LSA Anaconda is a transport hub for central Iraq and these soldiers ride out with the supply convoys. Their machine guns and grenade launchers protect the unarmed supply trucks from harm. Searchlights are used to find hidden roadside bombs hidden along the highways. The armor protects the soldiers from any blast and from small arms fire. This job is dangerous, and among the 80 or so convoys on Iraqi roads every night, one, two or a handful of convoys will run across a roadside bomb.
"It depends on which run you make. It seems like some runs are safer than others," said Sgt. Matthew Nore, from Anchorage, Alaska. "Especially when you go north, that's a tough run. Down south, that's a tough run because that's where most of the insurgent activity is. But, out east, most of the time when we've gone out east nothing really goes on."
The soldiers finish loading, eat dinner, pile into their vehicles and drive across base to find the convoy they are charged with protecting. Every day is diff erent, and every day brings a new convoy, driven by different drivers, often third-country nationals from the Philippines, Pakistan and a medley of other low-wage countries, whose English-language skills are usually non-existent.
This company has been here since November 2007, and it is part of a larger unit, called the 316th Sustainment Command, Expeditionary (ESC), a force of almost 20,000 soldiers charged with pushing the convoys through and maintaining several of the bases in Iraq.
Soldiers in Iraq doing this job face fewer dangers than they did six months ago.
"We have seen the numbers of IEDs [improvised explosive devices] go down," said Brigadier General Gregory Couch, the head of the 316th ESC. "The number of IEDs we're seeing on the road right now is 50 percent of what it was four or five months ago."
Attacks are down for two reasons, Couch said: more American troops are in theater and fewer Sunni insurgents are fighting, which has also allowed the United States to put more pressure on al Qaeda in Iraq.
"We've killed a lot of al Qaeda," Couch said. "Many of the Sunni factions have decided it's time to support government, that supporting al Qaeda was not favorable to them."
There are fewer of the Continued on following page deadly EFP roadside bombs – technically called "explosively formed penetrators," which cut easily through armor on the Humvees by using explosives to melt copper plates and shoot the molten slug at great speed through the side of the vehicle, and the men inside.
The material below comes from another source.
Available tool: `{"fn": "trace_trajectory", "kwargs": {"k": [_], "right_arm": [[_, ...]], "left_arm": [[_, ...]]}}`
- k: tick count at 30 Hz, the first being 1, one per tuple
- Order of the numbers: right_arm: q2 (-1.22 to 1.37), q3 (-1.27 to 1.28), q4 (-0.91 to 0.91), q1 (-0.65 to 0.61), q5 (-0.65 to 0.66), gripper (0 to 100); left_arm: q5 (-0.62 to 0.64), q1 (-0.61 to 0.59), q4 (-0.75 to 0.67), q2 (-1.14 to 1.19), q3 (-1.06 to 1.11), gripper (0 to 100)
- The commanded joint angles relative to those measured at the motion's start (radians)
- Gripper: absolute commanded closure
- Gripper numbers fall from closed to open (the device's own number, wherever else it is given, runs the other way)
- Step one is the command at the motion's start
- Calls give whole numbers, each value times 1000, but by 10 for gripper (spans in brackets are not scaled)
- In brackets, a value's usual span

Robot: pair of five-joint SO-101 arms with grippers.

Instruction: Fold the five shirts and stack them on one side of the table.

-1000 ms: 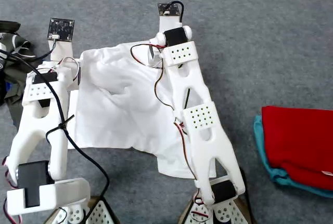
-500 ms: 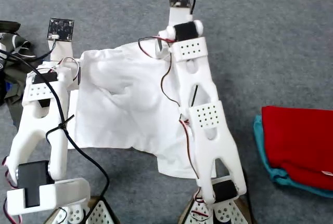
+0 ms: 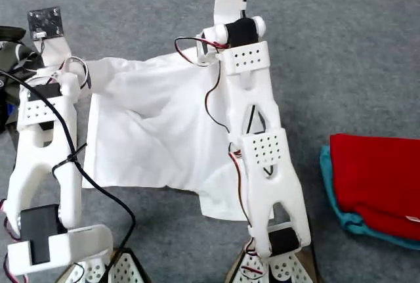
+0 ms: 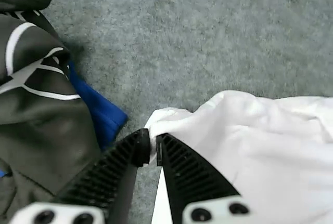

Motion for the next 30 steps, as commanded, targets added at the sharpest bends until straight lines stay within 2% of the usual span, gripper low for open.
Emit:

Fewer bombs is a consolation to soldiers like Nore. Today the convoy is heading north, toward a camp named Speicher in Tikrit, Saddam Hussein's hometown, only a few hours away. This run is a familiar one, because the base at Speicher takes a lot of supplies.
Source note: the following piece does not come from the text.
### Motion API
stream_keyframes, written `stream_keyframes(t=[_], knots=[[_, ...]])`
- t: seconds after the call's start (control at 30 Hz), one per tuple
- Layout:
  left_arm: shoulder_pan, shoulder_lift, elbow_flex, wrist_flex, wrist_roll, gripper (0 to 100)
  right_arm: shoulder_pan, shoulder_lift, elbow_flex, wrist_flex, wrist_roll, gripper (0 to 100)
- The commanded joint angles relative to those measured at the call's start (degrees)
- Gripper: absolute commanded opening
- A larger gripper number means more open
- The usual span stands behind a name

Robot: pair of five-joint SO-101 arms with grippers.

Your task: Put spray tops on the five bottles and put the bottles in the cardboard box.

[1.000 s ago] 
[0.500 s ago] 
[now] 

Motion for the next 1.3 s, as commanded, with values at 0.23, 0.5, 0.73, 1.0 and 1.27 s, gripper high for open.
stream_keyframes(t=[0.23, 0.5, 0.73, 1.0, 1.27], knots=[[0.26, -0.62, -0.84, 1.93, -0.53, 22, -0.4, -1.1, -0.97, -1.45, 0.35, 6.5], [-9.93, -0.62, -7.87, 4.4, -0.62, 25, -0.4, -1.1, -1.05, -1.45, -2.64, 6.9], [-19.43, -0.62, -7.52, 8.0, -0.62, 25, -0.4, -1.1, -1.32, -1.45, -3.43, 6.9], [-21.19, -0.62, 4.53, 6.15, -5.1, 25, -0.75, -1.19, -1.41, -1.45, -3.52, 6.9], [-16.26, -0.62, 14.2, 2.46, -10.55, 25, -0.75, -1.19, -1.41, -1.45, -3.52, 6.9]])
The road is not a good one – there are several hot spots where insurgents like to set bombs. Tikrit is a bastion of anti-American feeling. So is Samarra, a small city along the road between Tikrit and Anaconda. Bad things happen here almost every day.
But least the soldiers know this road, which is good, because their lives can depend on that knowledge.
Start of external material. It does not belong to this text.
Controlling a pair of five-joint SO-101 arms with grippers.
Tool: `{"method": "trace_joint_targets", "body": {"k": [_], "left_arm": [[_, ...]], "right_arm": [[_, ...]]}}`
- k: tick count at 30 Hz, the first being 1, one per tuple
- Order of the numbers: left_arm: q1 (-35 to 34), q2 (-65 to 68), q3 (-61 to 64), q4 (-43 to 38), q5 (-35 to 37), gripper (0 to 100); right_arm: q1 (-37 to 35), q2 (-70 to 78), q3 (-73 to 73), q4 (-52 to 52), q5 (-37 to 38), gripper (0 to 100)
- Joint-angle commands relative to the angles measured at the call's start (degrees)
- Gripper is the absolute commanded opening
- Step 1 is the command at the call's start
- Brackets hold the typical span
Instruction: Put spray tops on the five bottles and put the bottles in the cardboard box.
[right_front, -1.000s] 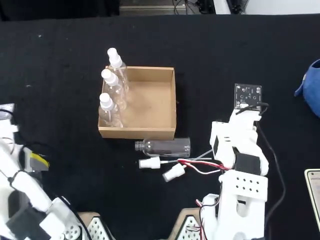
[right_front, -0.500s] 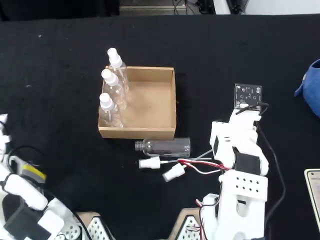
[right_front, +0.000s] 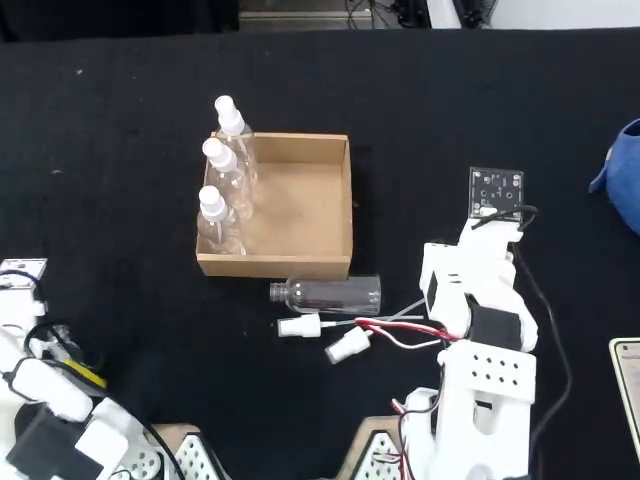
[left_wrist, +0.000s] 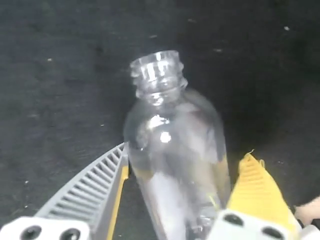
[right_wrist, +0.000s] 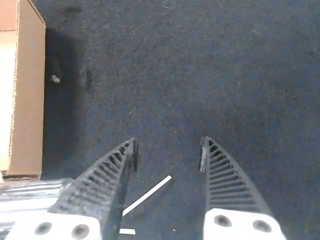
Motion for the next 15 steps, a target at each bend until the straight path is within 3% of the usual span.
{"method": "trace_joint_targets", "body": {"k": [1, 11, 15], "left_arm": [[-1.01, -0.62, -2.68, -1.14, -0.44, 3], [-0.22, -0.53, -8.48, -1.67, -0.53, 3], [0.57, 0.00, -6.81, -8.18, -0.97, 3]], "right_arm": [[0.97, -1.19, -3.21, -1.49, -0.44, 17.7], [0.97, -1.19, -3.21, -1.49, -0.53, 17.7], [0.97, -1.19, -3.21, -1.49, -0.53, 17.7]]}}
Insurgents like to set bombs in the same place time and time again. If soldiers know where those suspicious places are and, most importantly, if things beside the road look out of place – it can provide that vital clue in locating a bomb.
But these soldiers drive so many roads across such a large area that they do not enjoy that comparative advantage on many of the less-traveled ones.
"They say you're supposed to get used to the roads, but you travel so many road you can't remember each mile," Nore said. "You never know where it's going to be at and what's diff erent."
Night has long fallen by the time the soldiers join up with the supply trucks and they all lumber out the gate at Anaconda. As the soldiers pass through the gate, they halt a few seconds to test fire their machine guns.
A few hours later, they pull into Speicher and unchamber the rounds from their automatic weapons. Another run complete.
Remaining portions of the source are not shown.